Home > Uncategorized > On our way to Hinche

On our way to Hinche

In true Haitian fashion, the driver who was to be here to take us to Hinche at 8am just called to say that he thinks he’ll be here by 10 or 10:30.  I’m going to guess that it will more likely be noon 🙂  So, we thought we’d take advantage of  extra time here in Port au Prince where there is ready internet access by posting the run down yesterday’s activities. 

The morning was spent catching up with Beth and Jonna the two amazing midwives who run the Heartline maternity center.  Around noon we had a short visit with the patients at the hospital, then Carol and Cara went to the UN Logistics base to attend the reproductive health cluster meeting with our interpreter, and new friend Magalie HooChong.  The meeting was held in the UNFPA offices and was attended by representatives for various NGOs working on reproductive health issues in the camps and more broadly in the country.   A representaive from Zanmi Lasante (ZL), the Haitian partner organization of Partners In Health, gave a presentation about the family planning program that  ZL is running here in Port au Prince.  The primary issue brought forward was the dramatic increase in pregnancies among those under 15 years old.  It became clear that these pregnacies are largely the result of violence and though preventing pregnancy is important, it is not enough, and the heart of the issue is security. 

Meanwhile, Rhonda and Rachel traveled with our host here at the guesthouse, Chris, and Dr. Jen, pediatrician from Minnesota who serves as medical director for the Heartline field hospital, to Project Medishare for rehab services.  Project Medishare is run by the  University of Miami and has been opperating in Haiti for more than 15 years.  They were the first medical personel to respond to the earthquake and in the months following the earthquake, Project Medishare opperated the 300 bed critical-care Miami field on the grounds of the airport.  In June the project moved to Hospital Bernard Mevs in downtown Port au Prince.   Rhonda, Rachel, Chris and Dr. Jen took 4 patients: 1 for wound care on a poorly healing stump, 1 for a prosthetic recheck, 1 for physical therapy on a foot with nerve damage secondary to bilateral tib/fib fractures that went weeks withou, 1 for persistent lower limb edema.  While there it became clear that these four were only a few of the MANY earthquake victims recieving services.  The injuries included spinal cord injuries, multiple amputations, poorly healing wounds and fractures needing revision.  Project Medishare’s volunteers were nothing short of amazing.  They enthusiatically provided world-class care with dignity and compassion. 

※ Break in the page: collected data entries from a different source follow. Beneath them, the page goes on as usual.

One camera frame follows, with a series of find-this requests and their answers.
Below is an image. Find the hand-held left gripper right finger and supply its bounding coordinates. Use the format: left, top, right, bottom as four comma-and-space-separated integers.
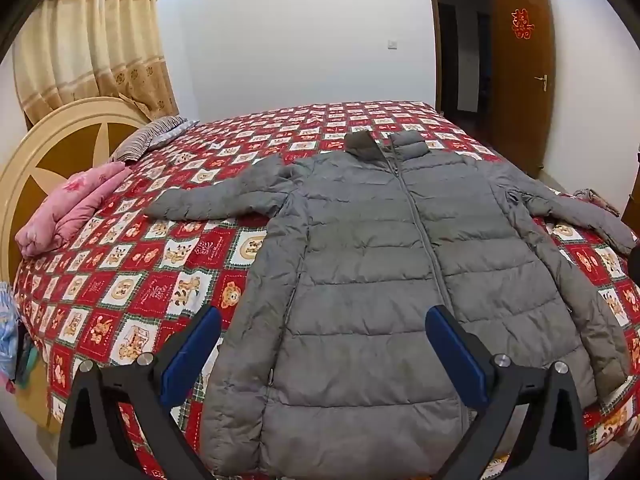
425, 305, 591, 480

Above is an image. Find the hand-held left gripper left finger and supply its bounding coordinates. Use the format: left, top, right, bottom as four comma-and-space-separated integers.
56, 305, 223, 480

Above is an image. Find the grey puffer jacket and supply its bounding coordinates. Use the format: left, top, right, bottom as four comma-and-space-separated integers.
145, 130, 638, 480

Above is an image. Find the red checkered printed bedspread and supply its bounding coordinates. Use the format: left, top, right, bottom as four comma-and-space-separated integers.
15, 101, 640, 461

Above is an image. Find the light blue cloth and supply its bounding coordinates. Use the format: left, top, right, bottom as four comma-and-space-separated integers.
0, 282, 21, 386

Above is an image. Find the pink folded quilt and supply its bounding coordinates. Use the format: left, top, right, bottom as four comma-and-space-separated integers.
15, 161, 133, 259

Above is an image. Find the pinkish grey cloth pile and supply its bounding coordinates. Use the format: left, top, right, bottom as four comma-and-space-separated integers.
572, 187, 621, 216

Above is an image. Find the striped pillow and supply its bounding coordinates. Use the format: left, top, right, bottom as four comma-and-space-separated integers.
110, 116, 201, 163

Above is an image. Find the cream star bed headboard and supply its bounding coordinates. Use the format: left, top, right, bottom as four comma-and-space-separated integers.
0, 97, 166, 281

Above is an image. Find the brown wooden door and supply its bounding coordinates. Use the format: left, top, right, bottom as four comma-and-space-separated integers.
492, 0, 557, 181

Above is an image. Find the beige patterned curtain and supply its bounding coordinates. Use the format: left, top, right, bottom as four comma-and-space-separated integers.
12, 0, 180, 126

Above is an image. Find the red paper door decoration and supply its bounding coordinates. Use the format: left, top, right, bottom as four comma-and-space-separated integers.
511, 8, 533, 40

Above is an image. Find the dark wooden door frame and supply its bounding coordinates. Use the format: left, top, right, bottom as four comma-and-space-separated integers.
425, 0, 496, 126

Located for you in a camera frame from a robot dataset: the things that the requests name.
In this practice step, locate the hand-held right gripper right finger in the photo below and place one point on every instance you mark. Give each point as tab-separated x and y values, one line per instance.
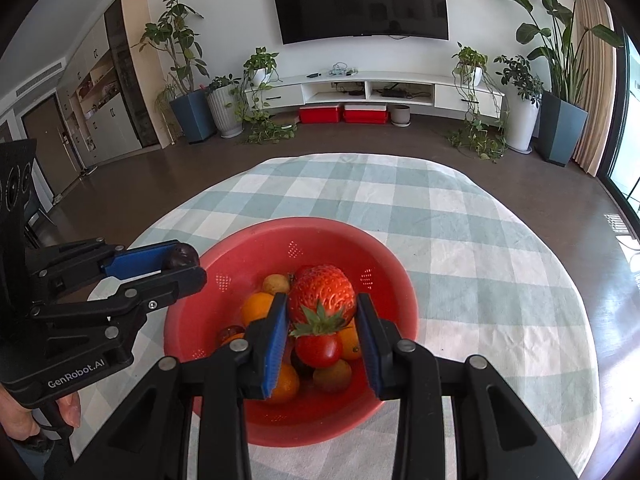
369	350

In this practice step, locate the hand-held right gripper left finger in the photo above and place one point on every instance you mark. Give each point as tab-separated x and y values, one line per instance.
274	350

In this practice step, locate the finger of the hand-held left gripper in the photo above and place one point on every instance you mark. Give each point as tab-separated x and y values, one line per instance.
145	259
165	285

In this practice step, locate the orange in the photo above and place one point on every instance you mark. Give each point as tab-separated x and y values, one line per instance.
257	308
350	342
286	385

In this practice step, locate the dark purple plum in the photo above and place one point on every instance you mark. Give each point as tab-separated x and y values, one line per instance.
181	256

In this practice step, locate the red cherry tomato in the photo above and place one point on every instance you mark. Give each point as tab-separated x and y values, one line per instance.
318	350

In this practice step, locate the red grape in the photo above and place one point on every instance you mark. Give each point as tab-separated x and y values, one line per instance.
227	331

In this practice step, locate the red strawberry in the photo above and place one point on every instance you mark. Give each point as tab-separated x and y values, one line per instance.
320	292

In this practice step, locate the red plastic colander bowl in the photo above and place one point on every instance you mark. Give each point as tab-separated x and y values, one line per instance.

At dinner we all came back to continue to celebrate Amanda who will be going to the US soon to be treated for her brachioplexus injury at Mayo Clinic.  It’s hard to imagine what she must be feeling as she prepares for such a life changing experience.  She’ll be leaving her home and country for the first time to go to place where she doesn’t speak the language or understand the culture, and will not return for five years.  It will be her first plane ride and her first experience with cold weather- her first interaction with the non-Haitian world.

After dinner we said goodbye to all of our new friends; the patients at the hospital, the heartline staff, and the babies.  It’s difficult to understand, and impossible to explain, how people we’ve know for such a short time have had such a tremendous impact on each of us.  They will be a part of our hearts and minds forever.

Photos from the Birth Center note the Footboard-it is made into a birth stool

Birth center clinic room

Cara in awesome birth sling

inspired "birth stool" headboard

Birth room in birth center

Categories: Uncategorized
  1. August 27, 2010 at 11:31 am

    Flexibility is always the name of the game in a place like Haiti.

    I’m glad you’re rolling with it!

    Mickey Gillmor, CNM
    FSMFN Faculty

  2. Sophia Veinoglou
    August 29, 2010 at 7:02 pm

    I have always thought that we are too driven by time. While I understand that it is necessary for the most part, taking off your watch and going with the flow is much less stressful and probably healthier. When I was in Ghana we called it “Ghanaian time” but I see that it is in other countries too. I wish I was with you all.